To reflect what has been learned, the National Institute on Aging/Alzheimer's Association Diagnostic Guidelines for Alzheimer's Disease cover three distinct stages of Alzheimer's disease:
*Preclinical – The preclinical stage, for which the guidelines only apply in a research setting, describes a phase in which brain changes, including amyloid buildup and other early nerve cell changes, may already be in process. At this point, significant clinical symptoms are not yet evident. In some people, amyloid buildup can be detected with positron emission tomography (PET) scans and cerebrospinal fluid (CSF) analysis, but it is unknown what the risk for progression to Alzheimer's dementia is for these individuals. However, use of these imaging and biomarker tests at this stage are recommended only for research. These biomarkers are still being developed and standardized and are not ready for use by clinicians in general practice.
*Mild Cognitive Impairment (MCI) – The guidelines for the MCI stage are also largely for research, although they clarify existing guidelines for MCI for use in a clinical setting. The MCI stage is marked by symptoms of memory problems, enough to be noticed and measured, but not compromising a person's independence. People with MCI may or may not progress to Alzheimer's dementia. Researchers will particularly focus on standardizing biomarkers for amyloid and for other possible signs of injury to the brain. Currently, biomarkers include elevated levels of tau or decreased levels of beta-amyloid in the CSF, reduced glucose uptake in the brain as determined by PET, and atrophy of certain areas of the brain as seen with structural magnetic resonance imaging (MRI). These tests will be used primarily by researchers, but may be applied in specialized clinical settings to supplement standard clinical tests to help determine possible causes of MCI symptoms.

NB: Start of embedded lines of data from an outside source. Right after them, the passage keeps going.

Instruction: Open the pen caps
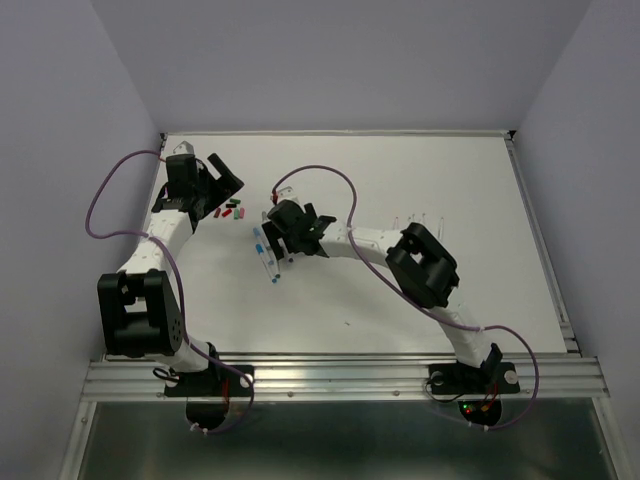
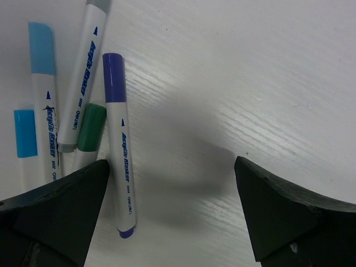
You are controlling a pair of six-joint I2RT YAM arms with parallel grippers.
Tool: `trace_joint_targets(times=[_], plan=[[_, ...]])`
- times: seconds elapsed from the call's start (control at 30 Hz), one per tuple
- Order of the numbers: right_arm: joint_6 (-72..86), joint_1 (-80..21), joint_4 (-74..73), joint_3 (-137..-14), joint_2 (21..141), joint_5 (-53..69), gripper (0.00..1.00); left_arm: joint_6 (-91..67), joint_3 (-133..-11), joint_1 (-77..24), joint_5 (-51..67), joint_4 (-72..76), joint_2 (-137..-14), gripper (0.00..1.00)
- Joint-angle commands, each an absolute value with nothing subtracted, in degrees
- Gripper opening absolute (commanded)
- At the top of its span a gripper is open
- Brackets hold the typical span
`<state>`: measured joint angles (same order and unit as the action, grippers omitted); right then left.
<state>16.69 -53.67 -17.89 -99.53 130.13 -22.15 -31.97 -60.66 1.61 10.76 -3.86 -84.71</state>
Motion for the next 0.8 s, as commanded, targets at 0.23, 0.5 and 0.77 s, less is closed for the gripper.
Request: trace_joint_targets(times=[0.23,0.5,0.77], plan=[[12.58,-54.14,-19.95,-100.72,132.45,-24.09,0.7,-31.11,-60.91,1.41,11.16,-2.11,-84.2,0.99],[9.84,-54.14,-17.49,-100.55,133.06,-18.03,0.31,-30.67,-60.64,1.41,10.99,-2.37,-83.41,0.99],[10.1,-54.14,-17.32,-98.0,131.22,-20.12,0.01,-30.67,-60.65,1.41,11.6,-2.37,-83.14,0.99]])
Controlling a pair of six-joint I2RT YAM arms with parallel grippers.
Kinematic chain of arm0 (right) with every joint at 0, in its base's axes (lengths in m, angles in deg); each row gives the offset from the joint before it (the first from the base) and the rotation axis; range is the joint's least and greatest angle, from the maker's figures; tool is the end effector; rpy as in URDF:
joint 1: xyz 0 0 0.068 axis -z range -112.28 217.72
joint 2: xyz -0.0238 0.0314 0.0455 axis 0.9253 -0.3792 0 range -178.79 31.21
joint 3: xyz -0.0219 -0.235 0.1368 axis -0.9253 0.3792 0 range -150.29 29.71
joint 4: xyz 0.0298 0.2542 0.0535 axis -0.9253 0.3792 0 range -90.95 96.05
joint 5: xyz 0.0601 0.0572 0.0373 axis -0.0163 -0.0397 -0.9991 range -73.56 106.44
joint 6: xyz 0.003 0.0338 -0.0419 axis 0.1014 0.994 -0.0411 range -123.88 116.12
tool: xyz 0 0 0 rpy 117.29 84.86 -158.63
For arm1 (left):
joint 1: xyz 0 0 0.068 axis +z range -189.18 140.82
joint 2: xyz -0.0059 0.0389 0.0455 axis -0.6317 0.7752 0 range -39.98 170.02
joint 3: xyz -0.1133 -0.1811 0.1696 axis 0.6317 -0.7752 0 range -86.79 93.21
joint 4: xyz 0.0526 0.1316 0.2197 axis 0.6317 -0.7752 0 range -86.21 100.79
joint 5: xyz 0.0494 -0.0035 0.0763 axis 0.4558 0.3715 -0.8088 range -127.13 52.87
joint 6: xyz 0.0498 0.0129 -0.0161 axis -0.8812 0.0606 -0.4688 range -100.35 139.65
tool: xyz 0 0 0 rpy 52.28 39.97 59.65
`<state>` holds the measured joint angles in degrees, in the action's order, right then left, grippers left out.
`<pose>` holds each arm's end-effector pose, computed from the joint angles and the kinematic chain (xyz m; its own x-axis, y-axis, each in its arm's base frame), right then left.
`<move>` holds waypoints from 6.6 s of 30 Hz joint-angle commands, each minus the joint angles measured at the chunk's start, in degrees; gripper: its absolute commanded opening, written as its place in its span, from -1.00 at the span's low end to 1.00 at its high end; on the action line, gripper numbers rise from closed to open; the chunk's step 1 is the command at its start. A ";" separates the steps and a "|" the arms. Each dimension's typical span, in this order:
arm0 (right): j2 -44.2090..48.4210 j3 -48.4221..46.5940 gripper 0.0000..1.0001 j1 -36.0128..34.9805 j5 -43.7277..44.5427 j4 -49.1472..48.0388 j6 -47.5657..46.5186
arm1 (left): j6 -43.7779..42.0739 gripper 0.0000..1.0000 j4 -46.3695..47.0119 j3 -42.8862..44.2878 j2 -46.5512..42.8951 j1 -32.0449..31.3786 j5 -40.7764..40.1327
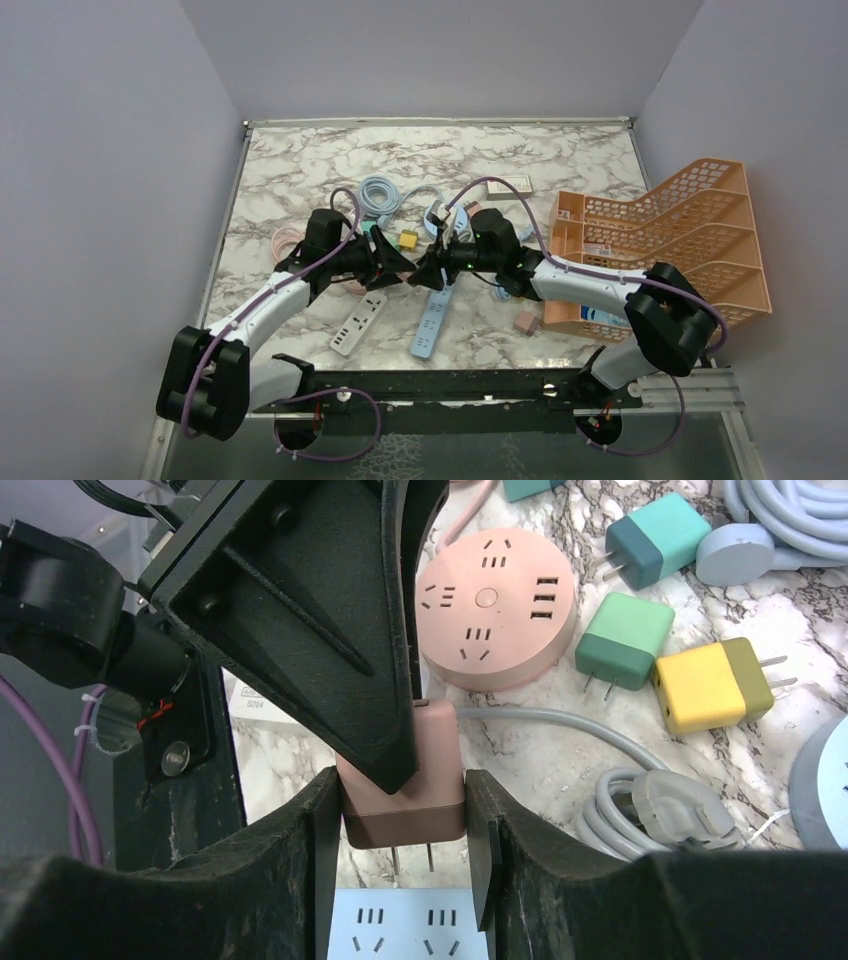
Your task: Insert the plug
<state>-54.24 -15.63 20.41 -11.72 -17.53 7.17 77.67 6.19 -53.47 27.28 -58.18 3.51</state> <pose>0.2059 0.2479 0.2225 -0.4461 -0.2344 -0.8637 -0.8721 0.3308 0.3606 0.2135 -0.0981 0.2070 -0.9302 -0.3604 -0.0700 -0.1138 0.4643 -0.8783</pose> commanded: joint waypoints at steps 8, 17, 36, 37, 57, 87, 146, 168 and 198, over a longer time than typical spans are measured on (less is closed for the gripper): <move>-1.54 -1.76 -0.18 -0.42 -0.99 -3.82 2.98 | 0.99 -0.51 3.45 0.59 -0.73 -1.03 4.81; 5.13 -0.62 0.71 -0.42 12.16 -0.02 10.47 | -19.51 -0.80 -6.62 8.39 -1.27 -0.96 -2.05; 20.50 2.45 0.70 -0.31 41.46 18.16 24.07 | -76.58 -0.99 -13.94 7.61 -8.42 -0.50 -23.15; 20.28 2.61 0.70 -0.32 42.15 18.68 23.96 | -78.58 -1.00 -14.66 7.14 -8.23 -0.04 -24.33; 14.21 1.10 0.69 2.59 44.58 15.44 15.96 | -87.18 -1.00 -14.79 6.35 -0.16 8.35 -19.92; 16.22 3.95 0.68 3.28 43.45 16.35 17.16 | -84.33 -1.00 -14.16 7.22 5.98 10.73 -19.20; 9.42 -0.76 0.67 4.81 42.25 12.34 10.49 | -88.43 0.15 -19.10 14.54 10.39 13.73 -4.25; 10.70 0.02 0.66 4.88 43.18 13.06 10.45 | -91.98 -0.58 -30.08 19.74 15.19 11.88 -12.77; 8.29 -0.93 0.65 6.00 43.54 12.88 9.18 | -92.92 -1.00 -39.00 20.12 33.60 5.18 -30.79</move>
<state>-45.28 -14.28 25.85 31.01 -3.61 17.27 -13.52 -27.18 -28.25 49.45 -52.54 -19.24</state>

*Alzheimer's Dementia – These criteria apply to the final stage of the disease, and are most relevant for doctors and patients. They outline ways clinicians should approach evaluating causes and progression of cognitive decline. The guidelines also expand the concept of Alzheimer's dementia beyond memory loss as its most central characteristic. A decline in other aspects of cognition, such as word-finding, vision/spatial issues, and impaired reasoning or judgment may be the first symptom to be noticed. At this stage, biomarker test results may be used in some cases to increase or decrease the level of certainty about a diagnosis of Alzheimer's dementia and to distinguish Alzheimer's dementia from other dementias, even as the validity of such tests is still under study for application and value in everyday clinical practice.
The panels purposefully left the guidelines flexible to allow for changes that could come from emerging technologies and advances in understanding of biomarkers and the disease process itself.
The guidelines discuss biomarkers currently known, and mention others that may have future applications, said Creighton H. Phelps, Ph.D., of the NIA Alzheimer's Disease Centers Program. With researchers worldwide striving to develop, validate and standardize the application of biomarkers at every stage of Alzheimer's disease, we devised a framework flexible enough to incorporate new findings.